WHAT IS BEING ASKED: Determine how many lines in the material below contain the word "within", and give that number without comment.
*** Opening RECORDS SUPPLIED ***
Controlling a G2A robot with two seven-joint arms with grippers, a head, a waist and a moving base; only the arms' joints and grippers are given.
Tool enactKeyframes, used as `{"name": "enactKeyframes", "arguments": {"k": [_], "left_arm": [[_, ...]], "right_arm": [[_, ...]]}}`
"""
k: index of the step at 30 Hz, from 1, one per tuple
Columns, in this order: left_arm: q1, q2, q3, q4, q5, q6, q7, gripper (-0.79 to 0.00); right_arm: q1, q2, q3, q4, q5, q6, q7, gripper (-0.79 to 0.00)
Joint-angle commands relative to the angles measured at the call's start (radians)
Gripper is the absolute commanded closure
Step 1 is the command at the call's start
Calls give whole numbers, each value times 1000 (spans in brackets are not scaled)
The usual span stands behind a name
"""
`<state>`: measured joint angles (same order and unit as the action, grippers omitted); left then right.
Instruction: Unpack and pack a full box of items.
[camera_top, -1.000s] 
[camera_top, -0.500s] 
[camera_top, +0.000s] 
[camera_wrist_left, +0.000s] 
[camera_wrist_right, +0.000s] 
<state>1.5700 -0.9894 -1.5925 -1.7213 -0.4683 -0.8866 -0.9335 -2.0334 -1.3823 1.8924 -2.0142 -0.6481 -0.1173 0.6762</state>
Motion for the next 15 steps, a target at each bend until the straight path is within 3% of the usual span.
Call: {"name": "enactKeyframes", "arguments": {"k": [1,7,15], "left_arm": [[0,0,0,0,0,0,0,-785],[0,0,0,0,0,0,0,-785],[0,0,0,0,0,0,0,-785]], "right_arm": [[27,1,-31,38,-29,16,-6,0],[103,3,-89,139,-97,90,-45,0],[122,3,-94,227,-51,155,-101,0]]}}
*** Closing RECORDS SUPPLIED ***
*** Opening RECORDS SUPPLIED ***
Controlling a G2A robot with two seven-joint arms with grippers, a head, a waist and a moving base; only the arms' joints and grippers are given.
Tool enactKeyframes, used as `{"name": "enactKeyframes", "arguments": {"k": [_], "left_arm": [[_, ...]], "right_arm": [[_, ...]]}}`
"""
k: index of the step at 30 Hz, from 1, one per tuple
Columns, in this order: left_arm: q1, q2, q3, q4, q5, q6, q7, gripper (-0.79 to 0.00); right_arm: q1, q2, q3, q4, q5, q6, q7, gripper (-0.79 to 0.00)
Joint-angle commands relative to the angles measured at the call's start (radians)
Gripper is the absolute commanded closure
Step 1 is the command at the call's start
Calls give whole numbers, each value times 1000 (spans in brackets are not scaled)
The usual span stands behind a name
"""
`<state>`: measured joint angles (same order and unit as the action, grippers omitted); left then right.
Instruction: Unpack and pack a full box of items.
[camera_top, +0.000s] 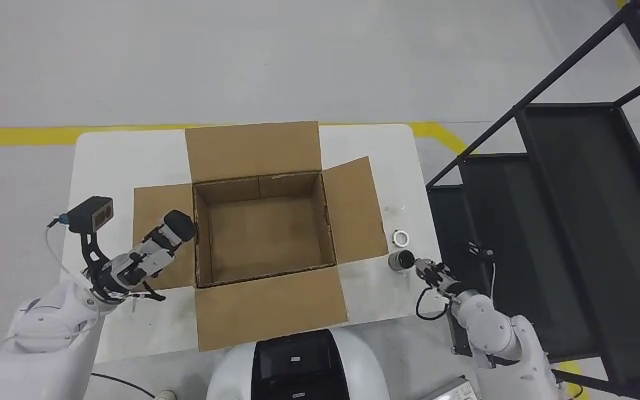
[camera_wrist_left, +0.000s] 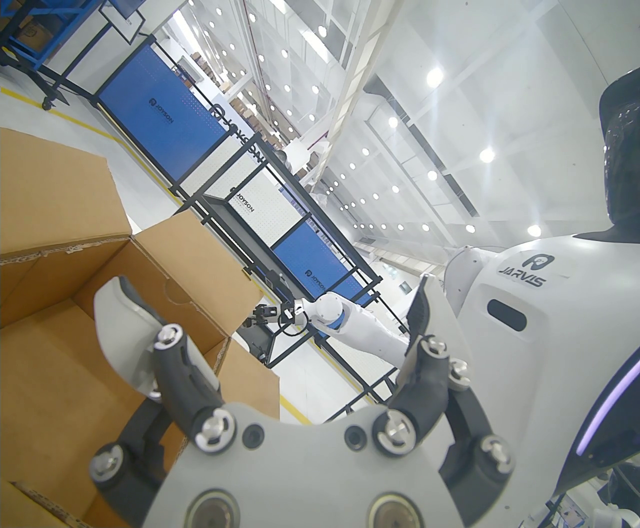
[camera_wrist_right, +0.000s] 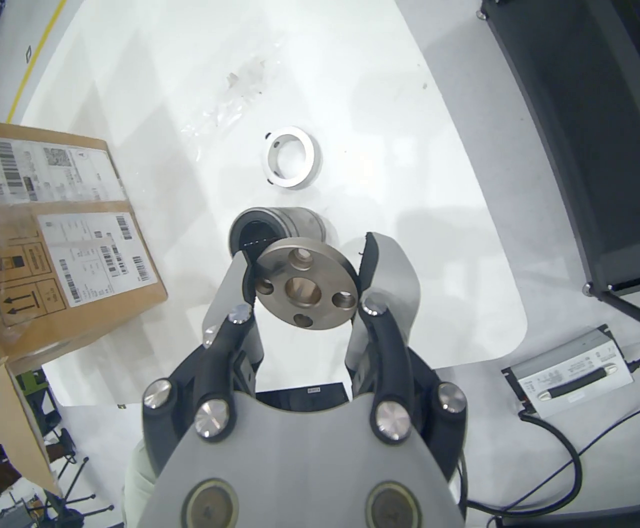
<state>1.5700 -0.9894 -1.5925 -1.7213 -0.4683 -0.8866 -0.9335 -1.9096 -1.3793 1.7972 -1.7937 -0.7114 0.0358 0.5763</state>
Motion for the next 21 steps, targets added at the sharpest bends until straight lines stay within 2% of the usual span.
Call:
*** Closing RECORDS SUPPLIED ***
SOLUTION TO THE PROBLEM: 2